Problem to solve
Please return the lines below verbatim, beginning at the one that has "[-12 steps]" and stopping after the one that has "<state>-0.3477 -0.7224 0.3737", and add no other lines.

Input for this task
........
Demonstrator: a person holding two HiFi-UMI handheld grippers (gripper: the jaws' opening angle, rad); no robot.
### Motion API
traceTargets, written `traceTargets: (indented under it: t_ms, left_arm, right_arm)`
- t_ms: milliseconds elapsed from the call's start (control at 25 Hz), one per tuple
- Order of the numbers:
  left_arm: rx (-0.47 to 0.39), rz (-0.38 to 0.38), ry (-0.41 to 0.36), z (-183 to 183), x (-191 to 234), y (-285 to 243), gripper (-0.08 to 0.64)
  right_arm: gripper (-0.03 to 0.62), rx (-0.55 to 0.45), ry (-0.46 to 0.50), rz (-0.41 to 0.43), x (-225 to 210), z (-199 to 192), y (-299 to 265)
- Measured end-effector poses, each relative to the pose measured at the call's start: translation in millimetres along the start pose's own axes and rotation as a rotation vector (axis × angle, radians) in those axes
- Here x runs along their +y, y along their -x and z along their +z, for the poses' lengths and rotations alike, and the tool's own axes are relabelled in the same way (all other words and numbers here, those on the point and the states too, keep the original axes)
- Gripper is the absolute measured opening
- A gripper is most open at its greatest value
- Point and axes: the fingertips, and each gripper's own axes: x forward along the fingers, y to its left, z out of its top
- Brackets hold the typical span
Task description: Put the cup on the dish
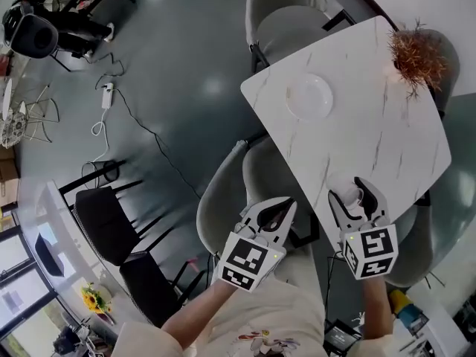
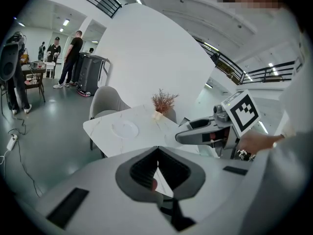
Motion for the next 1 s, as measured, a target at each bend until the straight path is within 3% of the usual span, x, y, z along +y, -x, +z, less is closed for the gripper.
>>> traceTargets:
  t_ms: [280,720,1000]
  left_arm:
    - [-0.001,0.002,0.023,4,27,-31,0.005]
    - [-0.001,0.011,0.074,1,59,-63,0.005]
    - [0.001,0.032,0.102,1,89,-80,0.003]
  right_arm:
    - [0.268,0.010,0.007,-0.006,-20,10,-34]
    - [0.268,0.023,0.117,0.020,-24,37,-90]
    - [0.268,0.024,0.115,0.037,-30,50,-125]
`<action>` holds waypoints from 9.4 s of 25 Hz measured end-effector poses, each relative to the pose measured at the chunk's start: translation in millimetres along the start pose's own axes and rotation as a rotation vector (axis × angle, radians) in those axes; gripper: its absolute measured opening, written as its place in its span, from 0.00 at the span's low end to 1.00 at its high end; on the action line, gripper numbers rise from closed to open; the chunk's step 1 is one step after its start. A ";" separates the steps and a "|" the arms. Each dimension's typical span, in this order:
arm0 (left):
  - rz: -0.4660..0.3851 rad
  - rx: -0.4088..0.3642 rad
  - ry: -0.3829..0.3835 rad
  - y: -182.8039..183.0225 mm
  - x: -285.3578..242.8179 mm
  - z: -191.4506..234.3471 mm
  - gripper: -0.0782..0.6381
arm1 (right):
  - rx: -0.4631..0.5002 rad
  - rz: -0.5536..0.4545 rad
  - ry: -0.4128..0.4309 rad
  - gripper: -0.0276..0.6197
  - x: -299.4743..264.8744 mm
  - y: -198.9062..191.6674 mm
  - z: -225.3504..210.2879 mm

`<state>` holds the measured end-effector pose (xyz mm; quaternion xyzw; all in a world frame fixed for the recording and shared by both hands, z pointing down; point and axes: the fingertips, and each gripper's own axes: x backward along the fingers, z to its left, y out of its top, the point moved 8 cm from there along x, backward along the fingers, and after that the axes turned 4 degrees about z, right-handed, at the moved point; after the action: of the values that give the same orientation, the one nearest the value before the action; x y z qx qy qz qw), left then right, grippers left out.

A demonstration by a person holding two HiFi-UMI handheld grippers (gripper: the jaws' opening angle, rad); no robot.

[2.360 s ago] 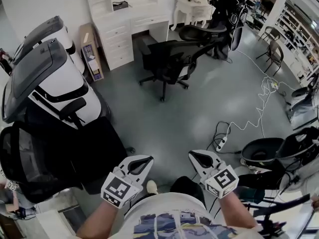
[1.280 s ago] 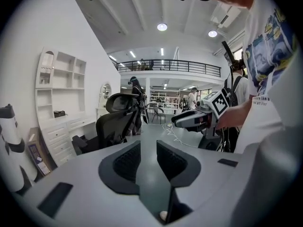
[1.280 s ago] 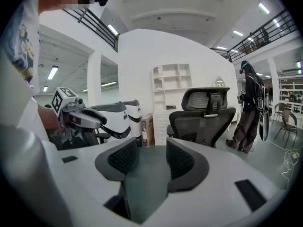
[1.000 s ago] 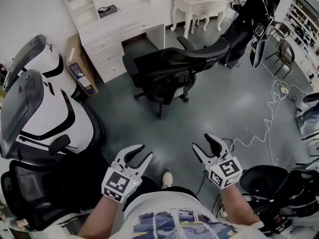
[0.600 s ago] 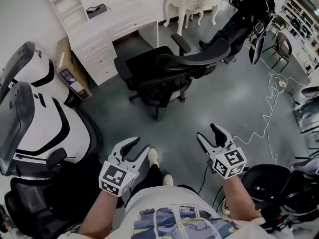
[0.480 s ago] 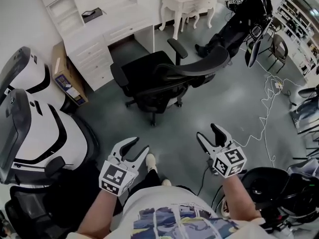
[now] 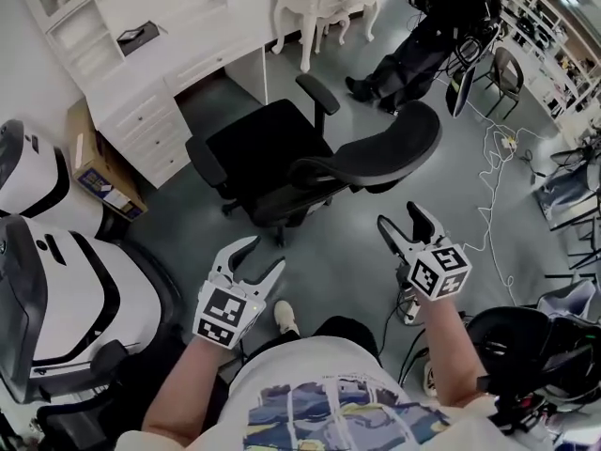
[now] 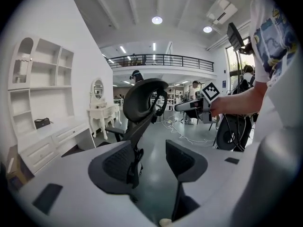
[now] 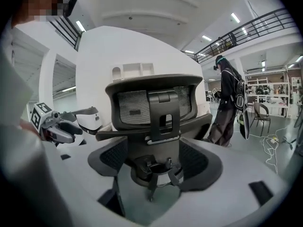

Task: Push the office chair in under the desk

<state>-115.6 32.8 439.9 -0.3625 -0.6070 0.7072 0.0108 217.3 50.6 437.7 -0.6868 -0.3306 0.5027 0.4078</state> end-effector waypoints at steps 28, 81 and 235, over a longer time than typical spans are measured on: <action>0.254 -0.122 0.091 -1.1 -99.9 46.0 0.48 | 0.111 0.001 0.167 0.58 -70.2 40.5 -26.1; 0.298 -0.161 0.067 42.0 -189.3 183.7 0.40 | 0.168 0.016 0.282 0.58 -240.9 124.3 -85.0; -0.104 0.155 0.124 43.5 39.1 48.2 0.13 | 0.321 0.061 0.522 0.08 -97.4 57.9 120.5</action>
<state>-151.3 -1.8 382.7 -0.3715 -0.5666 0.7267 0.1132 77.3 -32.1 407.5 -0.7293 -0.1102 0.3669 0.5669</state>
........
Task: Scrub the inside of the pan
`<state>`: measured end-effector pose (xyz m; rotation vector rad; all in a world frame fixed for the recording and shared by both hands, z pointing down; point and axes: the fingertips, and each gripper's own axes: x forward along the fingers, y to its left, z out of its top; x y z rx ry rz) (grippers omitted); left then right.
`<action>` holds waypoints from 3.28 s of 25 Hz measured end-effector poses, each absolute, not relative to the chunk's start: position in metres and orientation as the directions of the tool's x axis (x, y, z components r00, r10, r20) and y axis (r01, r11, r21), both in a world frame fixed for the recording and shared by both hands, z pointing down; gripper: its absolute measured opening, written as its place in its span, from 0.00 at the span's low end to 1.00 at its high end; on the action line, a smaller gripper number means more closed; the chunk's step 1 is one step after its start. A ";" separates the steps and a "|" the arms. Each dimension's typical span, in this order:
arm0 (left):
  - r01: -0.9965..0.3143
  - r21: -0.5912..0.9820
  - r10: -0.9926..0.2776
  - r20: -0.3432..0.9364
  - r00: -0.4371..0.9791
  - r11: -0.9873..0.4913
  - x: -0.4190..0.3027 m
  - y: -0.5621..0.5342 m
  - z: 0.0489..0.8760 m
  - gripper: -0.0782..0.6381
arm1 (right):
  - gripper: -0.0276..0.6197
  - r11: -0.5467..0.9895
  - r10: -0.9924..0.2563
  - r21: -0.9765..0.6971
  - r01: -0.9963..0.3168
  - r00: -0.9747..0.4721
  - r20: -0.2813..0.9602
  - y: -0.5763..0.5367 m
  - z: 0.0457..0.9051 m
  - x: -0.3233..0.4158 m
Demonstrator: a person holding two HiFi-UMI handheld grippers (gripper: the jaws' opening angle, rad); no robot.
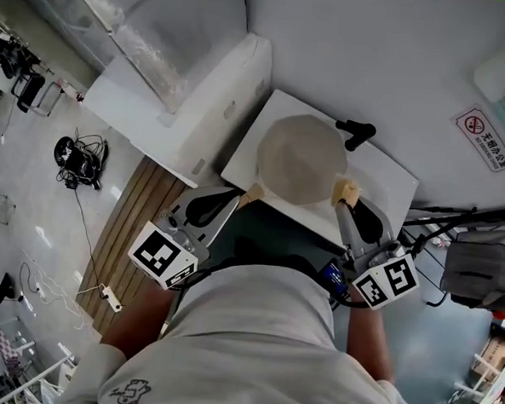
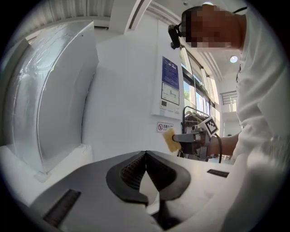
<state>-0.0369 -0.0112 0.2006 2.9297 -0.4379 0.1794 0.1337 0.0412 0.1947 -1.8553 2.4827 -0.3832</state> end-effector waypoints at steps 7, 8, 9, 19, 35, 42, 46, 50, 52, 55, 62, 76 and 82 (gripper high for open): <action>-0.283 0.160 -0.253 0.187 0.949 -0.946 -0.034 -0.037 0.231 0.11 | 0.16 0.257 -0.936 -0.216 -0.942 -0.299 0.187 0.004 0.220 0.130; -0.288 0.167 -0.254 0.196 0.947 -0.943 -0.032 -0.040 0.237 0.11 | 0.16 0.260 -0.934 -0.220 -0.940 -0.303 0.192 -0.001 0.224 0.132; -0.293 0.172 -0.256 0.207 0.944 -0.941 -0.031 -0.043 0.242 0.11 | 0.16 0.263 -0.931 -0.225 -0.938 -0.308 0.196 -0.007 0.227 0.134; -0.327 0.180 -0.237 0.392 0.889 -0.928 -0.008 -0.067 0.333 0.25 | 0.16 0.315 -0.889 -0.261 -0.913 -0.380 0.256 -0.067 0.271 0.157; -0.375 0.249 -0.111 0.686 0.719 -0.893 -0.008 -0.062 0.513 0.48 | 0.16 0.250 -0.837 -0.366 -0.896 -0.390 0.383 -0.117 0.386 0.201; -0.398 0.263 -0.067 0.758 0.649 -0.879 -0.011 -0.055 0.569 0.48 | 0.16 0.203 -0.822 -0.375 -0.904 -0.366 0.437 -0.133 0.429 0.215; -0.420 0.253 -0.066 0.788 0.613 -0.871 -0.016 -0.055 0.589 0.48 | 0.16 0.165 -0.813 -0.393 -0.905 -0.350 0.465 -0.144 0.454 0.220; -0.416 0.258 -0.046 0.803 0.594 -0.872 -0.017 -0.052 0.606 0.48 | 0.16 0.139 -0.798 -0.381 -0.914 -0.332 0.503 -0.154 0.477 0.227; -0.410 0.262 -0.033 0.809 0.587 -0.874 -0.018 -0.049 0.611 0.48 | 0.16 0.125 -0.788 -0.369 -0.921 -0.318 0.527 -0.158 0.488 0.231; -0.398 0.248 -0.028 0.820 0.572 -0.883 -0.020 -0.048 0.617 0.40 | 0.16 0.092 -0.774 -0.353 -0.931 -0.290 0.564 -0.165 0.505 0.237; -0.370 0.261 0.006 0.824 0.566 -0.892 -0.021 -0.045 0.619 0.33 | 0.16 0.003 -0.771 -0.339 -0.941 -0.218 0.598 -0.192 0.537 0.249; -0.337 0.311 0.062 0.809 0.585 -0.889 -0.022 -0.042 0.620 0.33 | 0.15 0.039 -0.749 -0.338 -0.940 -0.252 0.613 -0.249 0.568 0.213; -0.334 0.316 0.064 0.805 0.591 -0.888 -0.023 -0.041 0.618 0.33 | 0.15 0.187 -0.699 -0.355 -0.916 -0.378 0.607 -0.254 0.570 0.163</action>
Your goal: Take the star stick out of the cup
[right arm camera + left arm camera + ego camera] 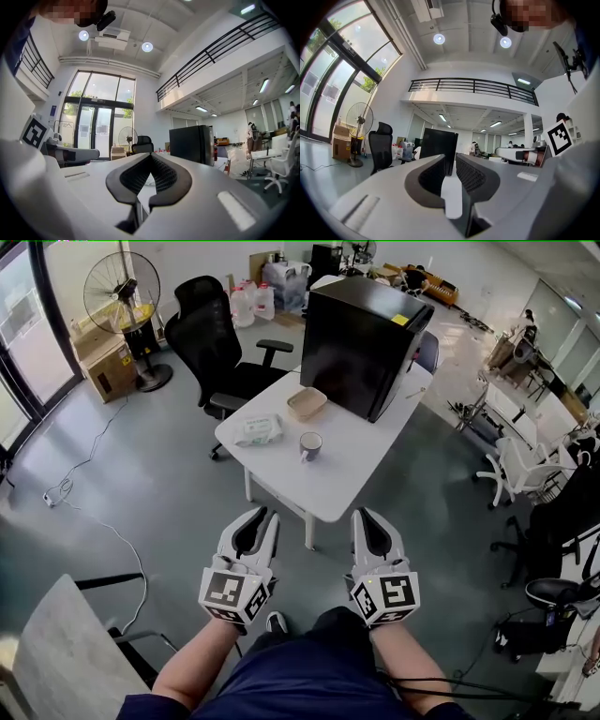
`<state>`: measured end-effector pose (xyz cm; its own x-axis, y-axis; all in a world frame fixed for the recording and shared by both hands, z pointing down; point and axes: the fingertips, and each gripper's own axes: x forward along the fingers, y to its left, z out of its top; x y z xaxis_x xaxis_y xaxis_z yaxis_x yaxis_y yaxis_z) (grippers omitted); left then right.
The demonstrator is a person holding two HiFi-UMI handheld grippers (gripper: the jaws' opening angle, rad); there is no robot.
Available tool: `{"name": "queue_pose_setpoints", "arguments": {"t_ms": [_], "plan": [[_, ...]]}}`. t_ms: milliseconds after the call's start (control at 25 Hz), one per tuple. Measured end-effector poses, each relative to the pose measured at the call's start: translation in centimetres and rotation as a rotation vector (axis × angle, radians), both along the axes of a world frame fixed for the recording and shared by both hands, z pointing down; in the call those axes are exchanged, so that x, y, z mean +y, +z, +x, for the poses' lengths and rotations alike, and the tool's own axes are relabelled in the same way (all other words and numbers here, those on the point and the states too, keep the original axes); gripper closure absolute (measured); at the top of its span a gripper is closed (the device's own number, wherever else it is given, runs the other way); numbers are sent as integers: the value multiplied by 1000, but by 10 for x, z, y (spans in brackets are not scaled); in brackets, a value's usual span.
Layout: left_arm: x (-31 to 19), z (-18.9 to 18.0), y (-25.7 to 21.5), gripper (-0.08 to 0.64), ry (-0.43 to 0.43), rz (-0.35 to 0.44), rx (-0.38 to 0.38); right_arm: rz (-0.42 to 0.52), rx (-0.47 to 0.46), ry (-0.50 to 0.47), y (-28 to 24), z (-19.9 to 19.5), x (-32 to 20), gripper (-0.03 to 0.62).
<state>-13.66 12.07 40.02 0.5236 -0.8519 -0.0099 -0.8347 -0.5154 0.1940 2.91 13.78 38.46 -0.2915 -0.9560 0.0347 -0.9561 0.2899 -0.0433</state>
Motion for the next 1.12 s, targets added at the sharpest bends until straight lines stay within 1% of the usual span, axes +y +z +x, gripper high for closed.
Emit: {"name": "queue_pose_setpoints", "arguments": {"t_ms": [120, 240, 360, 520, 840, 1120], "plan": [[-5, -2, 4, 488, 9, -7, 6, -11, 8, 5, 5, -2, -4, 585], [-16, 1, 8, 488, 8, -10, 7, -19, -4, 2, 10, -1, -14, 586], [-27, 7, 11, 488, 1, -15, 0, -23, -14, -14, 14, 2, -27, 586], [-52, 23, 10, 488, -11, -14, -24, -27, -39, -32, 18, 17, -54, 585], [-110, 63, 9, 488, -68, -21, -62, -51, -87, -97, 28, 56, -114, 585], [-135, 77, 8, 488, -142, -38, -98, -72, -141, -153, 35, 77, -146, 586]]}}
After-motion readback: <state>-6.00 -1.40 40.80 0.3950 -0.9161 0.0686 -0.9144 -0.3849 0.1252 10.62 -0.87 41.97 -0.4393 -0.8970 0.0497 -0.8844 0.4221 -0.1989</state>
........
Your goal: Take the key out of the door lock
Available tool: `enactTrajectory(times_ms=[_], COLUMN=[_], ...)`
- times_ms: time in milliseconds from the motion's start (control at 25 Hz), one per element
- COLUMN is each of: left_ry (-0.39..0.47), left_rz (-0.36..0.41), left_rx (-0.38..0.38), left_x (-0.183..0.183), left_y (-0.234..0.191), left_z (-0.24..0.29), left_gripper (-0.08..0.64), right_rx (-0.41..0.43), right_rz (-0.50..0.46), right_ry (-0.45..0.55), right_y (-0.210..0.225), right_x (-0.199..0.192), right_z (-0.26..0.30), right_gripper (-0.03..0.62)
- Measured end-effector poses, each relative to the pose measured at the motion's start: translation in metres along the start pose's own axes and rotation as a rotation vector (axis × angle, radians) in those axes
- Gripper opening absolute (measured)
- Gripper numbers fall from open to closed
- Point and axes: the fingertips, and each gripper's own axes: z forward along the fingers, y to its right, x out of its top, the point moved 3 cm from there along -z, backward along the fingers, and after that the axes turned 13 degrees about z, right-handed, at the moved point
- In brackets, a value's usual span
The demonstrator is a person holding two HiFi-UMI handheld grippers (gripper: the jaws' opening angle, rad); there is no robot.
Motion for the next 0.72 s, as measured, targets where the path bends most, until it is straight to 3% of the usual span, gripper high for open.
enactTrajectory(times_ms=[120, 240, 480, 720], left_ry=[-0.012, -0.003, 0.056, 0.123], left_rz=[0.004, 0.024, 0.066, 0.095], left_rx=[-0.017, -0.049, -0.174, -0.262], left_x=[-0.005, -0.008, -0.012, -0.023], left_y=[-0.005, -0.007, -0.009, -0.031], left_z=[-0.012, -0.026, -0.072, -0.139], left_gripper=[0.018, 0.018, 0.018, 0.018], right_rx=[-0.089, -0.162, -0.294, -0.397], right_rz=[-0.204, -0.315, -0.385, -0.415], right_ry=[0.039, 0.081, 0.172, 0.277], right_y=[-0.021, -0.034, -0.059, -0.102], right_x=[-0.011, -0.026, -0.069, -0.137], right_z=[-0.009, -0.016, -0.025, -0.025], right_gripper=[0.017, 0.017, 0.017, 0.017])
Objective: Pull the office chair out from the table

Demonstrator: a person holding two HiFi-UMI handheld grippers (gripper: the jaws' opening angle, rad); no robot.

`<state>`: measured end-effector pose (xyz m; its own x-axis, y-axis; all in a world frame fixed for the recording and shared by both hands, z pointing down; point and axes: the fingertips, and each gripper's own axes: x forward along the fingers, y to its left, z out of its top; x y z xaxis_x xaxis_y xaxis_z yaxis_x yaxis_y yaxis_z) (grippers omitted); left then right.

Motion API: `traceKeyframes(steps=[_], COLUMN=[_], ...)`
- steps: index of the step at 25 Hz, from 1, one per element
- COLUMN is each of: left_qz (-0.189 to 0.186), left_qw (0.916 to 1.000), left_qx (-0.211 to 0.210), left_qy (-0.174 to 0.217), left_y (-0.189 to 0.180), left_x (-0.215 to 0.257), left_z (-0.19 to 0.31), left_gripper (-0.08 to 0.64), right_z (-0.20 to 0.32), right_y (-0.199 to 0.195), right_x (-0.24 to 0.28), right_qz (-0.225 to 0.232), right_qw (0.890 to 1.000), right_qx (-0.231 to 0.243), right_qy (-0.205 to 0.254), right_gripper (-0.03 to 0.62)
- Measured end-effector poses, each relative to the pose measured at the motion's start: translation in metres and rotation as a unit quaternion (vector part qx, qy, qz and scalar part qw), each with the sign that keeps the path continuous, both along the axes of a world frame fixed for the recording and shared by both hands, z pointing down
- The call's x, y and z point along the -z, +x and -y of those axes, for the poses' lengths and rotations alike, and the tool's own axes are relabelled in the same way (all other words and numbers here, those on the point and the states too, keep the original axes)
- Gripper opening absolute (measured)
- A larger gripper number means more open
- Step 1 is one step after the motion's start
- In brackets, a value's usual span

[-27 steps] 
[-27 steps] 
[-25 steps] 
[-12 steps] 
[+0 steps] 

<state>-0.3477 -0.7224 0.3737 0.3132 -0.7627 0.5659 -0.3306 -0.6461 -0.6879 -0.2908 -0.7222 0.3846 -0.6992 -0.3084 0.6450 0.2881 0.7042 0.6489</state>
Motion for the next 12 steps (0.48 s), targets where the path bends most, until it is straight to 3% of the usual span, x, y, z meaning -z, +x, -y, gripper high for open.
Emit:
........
Expected output
[-12 steps] 
[+0 steps] 

<state>-0.3477 -0.7224 0.3737 0.3132 -0.7627 0.5659 -0.3306 -0.6461 -0.6879 -0.2908 -0.7222 0.3846 -0.6992 -0.3084 0.6450 0.2881 0.7042 0.6489</state>

This output requires no further additions.